══ Collected data ══

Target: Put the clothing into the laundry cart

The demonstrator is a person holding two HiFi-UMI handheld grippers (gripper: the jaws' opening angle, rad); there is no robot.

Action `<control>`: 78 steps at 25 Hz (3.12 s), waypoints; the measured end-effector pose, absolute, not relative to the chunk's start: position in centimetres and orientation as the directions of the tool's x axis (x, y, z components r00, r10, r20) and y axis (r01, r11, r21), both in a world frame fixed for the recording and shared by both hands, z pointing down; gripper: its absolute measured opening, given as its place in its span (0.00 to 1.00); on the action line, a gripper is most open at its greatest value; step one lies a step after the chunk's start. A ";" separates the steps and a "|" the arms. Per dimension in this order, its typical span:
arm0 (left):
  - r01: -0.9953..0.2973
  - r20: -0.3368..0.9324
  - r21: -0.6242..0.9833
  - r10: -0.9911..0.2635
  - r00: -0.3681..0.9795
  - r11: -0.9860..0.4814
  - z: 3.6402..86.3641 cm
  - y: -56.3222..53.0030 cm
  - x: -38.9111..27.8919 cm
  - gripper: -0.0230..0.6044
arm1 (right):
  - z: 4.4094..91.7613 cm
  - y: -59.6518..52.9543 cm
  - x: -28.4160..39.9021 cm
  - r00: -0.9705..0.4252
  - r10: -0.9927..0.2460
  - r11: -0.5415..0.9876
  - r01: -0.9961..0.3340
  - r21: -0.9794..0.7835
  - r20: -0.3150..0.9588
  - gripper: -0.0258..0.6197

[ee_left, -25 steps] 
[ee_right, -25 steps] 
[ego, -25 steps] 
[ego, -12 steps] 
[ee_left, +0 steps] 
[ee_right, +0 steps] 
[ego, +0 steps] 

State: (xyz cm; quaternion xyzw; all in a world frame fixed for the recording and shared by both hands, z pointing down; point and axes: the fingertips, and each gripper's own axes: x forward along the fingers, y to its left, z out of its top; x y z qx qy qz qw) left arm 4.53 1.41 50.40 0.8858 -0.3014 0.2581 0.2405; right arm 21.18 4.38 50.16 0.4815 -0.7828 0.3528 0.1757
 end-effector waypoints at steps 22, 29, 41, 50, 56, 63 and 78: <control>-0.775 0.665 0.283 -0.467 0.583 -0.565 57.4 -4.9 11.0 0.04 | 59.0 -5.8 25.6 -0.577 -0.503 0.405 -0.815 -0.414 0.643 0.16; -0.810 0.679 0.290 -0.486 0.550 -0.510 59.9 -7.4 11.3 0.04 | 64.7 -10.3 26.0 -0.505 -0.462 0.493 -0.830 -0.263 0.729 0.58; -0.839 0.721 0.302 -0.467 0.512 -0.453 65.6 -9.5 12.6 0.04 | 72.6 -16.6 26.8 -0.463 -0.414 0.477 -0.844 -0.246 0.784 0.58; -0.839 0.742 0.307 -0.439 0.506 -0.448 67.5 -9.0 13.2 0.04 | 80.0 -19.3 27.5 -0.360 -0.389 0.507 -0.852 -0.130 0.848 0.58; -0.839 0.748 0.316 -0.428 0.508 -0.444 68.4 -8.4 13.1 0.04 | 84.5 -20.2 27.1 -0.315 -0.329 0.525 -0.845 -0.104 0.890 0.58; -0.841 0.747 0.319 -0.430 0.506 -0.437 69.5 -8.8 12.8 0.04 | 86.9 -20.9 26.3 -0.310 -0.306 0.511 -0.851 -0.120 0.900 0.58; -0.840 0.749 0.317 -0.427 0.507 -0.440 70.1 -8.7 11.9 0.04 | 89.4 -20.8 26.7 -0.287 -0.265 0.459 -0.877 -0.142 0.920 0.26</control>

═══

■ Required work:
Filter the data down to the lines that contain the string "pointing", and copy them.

■ Task answer:
Action `<control>`: 78 steps at 25 Hz (3.12 s), waypoints; the measured end-effector pose, absolute, not relative to the chunk's start: position in centimetres and orientation as the directions of the tool's x axis (x, y, z components r00, r10, r20) and y axis (r01, r11, r21), both in a world frame fixed for the recording and shared by both hands, z pointing down; gripper: its absolute measured opening, given as its place in its span (0.00 to 1.00); on the action line, a gripper is most open at its greatest value; step one lies a step after the chunk's start. A ";" separates the steps and a "|" the arms. Per dimension in this order, its typical span:
State: (xyz cm; quaternion xyzw; all in a world frame fixed for the recording and shared by both hands, z pointing down; point and axes: the fingertips, and each gripper's own axes: x forward along the fingers, y to its left, z out of its top; x y z qx qy qz qw) left arm 4.53 1.41 50.40 0.8858 -0.3014 0.2581 0.2405; right arm 21.18 4.38 50.16 0.4815 -0.7828 0.3528 0.1757

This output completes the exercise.